→ Work task: The required output is every entry below, copied exactly.

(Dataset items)
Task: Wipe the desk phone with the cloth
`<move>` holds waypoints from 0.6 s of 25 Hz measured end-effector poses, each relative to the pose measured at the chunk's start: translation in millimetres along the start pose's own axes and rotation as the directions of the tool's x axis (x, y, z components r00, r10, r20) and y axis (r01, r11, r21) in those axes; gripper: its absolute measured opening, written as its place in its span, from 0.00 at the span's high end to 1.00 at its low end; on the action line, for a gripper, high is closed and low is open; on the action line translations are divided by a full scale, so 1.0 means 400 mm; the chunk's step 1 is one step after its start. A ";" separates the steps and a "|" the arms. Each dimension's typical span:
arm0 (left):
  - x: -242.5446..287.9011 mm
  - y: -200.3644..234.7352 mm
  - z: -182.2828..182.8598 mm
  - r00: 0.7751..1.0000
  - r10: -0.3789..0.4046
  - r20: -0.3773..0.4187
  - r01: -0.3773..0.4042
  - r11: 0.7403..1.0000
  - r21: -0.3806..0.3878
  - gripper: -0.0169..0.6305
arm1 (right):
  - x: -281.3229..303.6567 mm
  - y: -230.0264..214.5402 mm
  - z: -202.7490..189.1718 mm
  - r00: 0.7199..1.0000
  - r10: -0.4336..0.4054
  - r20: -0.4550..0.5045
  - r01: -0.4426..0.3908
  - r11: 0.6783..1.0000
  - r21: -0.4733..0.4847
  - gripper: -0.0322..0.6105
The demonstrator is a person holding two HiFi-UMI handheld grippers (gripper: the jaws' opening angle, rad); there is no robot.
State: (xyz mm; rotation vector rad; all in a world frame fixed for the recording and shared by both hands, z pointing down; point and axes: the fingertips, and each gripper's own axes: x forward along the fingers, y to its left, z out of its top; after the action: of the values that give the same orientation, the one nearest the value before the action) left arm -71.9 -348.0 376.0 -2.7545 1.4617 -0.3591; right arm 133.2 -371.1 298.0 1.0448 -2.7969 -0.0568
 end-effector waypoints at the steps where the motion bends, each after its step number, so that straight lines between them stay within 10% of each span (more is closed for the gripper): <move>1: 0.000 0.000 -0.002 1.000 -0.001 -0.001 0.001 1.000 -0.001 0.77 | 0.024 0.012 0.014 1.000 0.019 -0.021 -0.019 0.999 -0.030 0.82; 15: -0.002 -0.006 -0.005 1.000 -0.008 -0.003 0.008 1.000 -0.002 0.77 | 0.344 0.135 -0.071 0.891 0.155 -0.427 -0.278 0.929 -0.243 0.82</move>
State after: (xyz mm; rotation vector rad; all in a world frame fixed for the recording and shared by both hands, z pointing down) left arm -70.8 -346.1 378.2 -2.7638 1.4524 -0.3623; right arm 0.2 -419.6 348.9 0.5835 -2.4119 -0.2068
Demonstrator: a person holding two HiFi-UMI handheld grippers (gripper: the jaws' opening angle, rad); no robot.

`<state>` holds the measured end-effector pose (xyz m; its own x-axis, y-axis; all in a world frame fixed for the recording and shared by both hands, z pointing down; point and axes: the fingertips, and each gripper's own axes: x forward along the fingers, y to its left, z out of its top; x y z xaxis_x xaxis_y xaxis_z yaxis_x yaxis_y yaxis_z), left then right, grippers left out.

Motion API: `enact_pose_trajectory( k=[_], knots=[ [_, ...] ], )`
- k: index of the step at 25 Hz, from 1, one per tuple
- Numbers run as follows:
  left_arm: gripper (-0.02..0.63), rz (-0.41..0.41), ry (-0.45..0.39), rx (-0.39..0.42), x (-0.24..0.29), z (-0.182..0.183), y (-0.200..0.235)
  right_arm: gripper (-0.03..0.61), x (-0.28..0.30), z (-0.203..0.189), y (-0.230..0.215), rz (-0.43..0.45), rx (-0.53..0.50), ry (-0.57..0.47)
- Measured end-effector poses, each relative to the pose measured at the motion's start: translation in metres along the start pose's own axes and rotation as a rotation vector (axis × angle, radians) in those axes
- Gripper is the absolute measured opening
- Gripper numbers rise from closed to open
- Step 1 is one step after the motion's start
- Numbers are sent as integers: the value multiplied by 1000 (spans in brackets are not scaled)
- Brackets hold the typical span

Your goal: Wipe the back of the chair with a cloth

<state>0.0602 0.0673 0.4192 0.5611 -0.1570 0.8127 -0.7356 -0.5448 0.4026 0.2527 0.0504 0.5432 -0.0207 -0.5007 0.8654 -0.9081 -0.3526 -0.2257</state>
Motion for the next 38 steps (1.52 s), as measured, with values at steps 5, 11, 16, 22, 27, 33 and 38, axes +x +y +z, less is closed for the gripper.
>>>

→ Output for this task:
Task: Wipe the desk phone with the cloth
`<move>` holds waypoints from 0.6 s of 25 Hz measured end-effector poses, each relative to the pose measured at the chunk's start: translation in millimetres along the start pose's own axes and rotation as the directions of the tool's x axis (x, y, z components r00, r10, r20) and y axis (r01, r11, r21) in those axes; gripper: its absolute measured opening, written as its place in its span, from 0.00 at the span's high end to 1.00 at its low end; on the action line, for a gripper, high is closed and low is open; on the action line translations are divided by a full scale, so 1.0 means 400 mm; the chunk's step 1 is one step after its start. A ";" separates the steps and a "|" the arms. Each dimension's typical span:
arm0 (left):
  - x: -242.5446..287.9011 mm
  - y: -200.3644..234.7352 mm
  - z: -182.2828..182.8598 mm
  - r00: 0.7751..1.0000
  - r10: -0.3789..0.4046
  - r20: -0.3773..0.4187
  - r01: -0.3773..0.4042
  - r11: 0.7403..1.0000
  - r21: -0.3806..0.3878
  - gripper: -0.0169..0.6305
arm1 (right):
  - x: -281.3229..303.6567 mm
  - y: -230.0264..214.5402 mm
  - z: -202.7490..189.1718 mm
  - r00: 0.7199..1.0000
  - r10: -0.4336..0.4054
  - r20: -0.4550..0.5045
  - r01: -0.4426..0.3908
  - r11: 0.6783..1.0000
  - r21: -0.4733..0.4847
  - gripper: -0.0322..0.6105
The demonstrator is a person holding two HiFi-UMI handheld grippers (gripper: the jaws' opening angle, rad); there is no robot.
State: (xyz mm; rotation vector rad; all in a world frame fixed for the recording and shared by both hands, z pointing down; point and axes: the fingertips, and each gripper's own axes: x forward along the fingers, y to its left, z out of its top; after the action: of the values that give the same orientation, the one nearest the value before the action) left arm -71.9 -348.0 376.0 -2.7545 1.4617 -0.3591; right arm 133.2 -371.1 298.0 1.0448 -2.7969 -0.0568
 end-effector waypoints at the steps where the motion bends, each after its step number, so that straight lines between them stay within 10% of each span (more is closed for the gripper): <move>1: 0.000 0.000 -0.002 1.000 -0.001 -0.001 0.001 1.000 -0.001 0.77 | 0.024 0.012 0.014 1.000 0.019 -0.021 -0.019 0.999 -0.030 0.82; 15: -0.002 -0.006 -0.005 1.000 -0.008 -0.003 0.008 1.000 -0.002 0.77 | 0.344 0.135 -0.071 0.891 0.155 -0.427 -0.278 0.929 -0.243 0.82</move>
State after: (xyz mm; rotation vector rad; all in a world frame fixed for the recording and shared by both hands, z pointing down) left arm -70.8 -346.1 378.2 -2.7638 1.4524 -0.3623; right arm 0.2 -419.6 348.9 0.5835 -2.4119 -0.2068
Demonstrator: a person holding two HiFi-UMI handheld grippers (gripper: the jaws' opening angle, rad); no robot.

`<state>` holds the measured end-effector pose (xyz m; its own x-axis, y-axis; all in a world frame fixed for the recording and shared by both hands, z pointing down; point and axes: the fingertips, and each gripper's own axes: x forward along the fingers, y to its left, z out of its top; x y z xaxis_x xaxis_y xaxis_z yaxis_x yaxis_y yaxis_z), left then right, grippers left out.

Motion API: `enact_pose_trajectory( k=[_], knots=[ [_, ...] ], )`
- k: index of the step at 25 Hz, from 1, one per tuple
- Numbers run as follows:
  left_arm: gripper (-0.02..0.63), rz (-0.41..0.41), ry (-0.45..0.39), rx (-0.39..0.42), x (-0.24..0.29), z (-0.182..0.183), y (-0.200..0.235)
  right_arm: gripper (-0.03..0.61), x (-0.28..0.30), z (-0.203..0.189), y (-0.230..0.215), rz (-0.43..0.45), rx (-0.53..0.50), ry (-0.57..0.47)
- Measured end-effector poses, each relative to the pose measured at the motion's start: translation in metres along the start pose's own axes and rotation as a rotation vector (axis × angle, radians) in those axes
- Gripper is the absolute measured opening
- Gripper numbers rise from closed to open
- Step 1 is one step after the motion's start
- Numbers are sent as integers: the value multiplied by 1000 (spans in brackets are not scaled)
- Brackets hold the typical span

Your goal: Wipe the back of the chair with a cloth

<state>0.0602 0.0673 0.4192 0.5611 -0.1570 0.8127 -0.7356 -0.5448 0.4026 0.2527 0.0504 0.5432 -0.0207 -0.5007 0.8654 -0.9081 -0.3526 -0.2257</state>
Motion for the next 38 steps (1.52 s), as measured, with values at steps 5, 11, 16, 22, 27, 33 and 38, axes +x +y +z, less is closed for the gripper.
>>>

The answer contains nothing more.